I see your point; thank you for adding it to the wish-list. Would tagging the work of each major module that has produced an object for the next module with an appropriate label, and passing that label along with the object, be a viable solution? At the end of the calculations, the set of these labels could be punched to the output so that the user has a compact record of what was done in this calculation.

Speaking of better DFOCC checks, here is another example. With ‘scf_type df’ set and OCC module being used, when a user is accidentally combining ‘gradient(olccd)’ with ‘mp_type df’, (e.g. doing OLCCD after successful OMP3), Psi4 emits (immediately after input parsing):

! OCC gradients need conventional SCF reference. !

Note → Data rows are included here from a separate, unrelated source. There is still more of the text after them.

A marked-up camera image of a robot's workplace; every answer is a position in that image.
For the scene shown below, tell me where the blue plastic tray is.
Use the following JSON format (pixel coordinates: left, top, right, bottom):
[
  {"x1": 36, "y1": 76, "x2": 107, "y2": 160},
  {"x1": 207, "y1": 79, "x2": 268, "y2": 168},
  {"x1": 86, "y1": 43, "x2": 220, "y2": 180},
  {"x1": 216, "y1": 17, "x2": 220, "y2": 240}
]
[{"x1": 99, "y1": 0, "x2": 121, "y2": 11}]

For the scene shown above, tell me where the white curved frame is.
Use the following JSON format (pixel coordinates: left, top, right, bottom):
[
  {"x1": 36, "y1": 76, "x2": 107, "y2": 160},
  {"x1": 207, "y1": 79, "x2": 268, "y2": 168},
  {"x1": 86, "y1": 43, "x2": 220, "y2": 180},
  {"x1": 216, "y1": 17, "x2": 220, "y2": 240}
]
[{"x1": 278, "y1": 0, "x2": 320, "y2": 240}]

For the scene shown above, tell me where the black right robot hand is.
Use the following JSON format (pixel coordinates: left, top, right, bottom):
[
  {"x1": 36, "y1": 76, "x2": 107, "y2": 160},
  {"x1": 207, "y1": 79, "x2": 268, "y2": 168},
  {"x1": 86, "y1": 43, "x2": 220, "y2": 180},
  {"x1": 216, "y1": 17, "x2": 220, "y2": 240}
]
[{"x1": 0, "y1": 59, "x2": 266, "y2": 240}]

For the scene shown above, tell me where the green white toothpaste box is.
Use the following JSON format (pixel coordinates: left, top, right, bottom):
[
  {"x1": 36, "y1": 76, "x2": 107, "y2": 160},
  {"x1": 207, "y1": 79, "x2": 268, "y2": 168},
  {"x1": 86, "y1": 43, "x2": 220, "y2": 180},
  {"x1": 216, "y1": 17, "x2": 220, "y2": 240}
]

rather than ! OLCCD gradients require setting ‘cc_type …’ !

kalju · June 15, 2023, 6:42pm

For dimers (and “folded” systems for that matter) with a significant dispersion component, I would not use B3LYP optimization as a precursor for CCSD. If you want to get an initial structure for CCSD that is better than what you can do manually, look into Psi4’s extremely fast DF MP2 module because MP2 accounts for (and maybe overbinds a bit) dispersion interactions. It has analytic gradients for the RHF reference, so this should be good option for the initial optimization of closed-shell dimers. Oh, and cc-pVDZ is not meant for dimers …

mmithun · June 16, 2023, 8:14am

Thank you very much for the suggestions.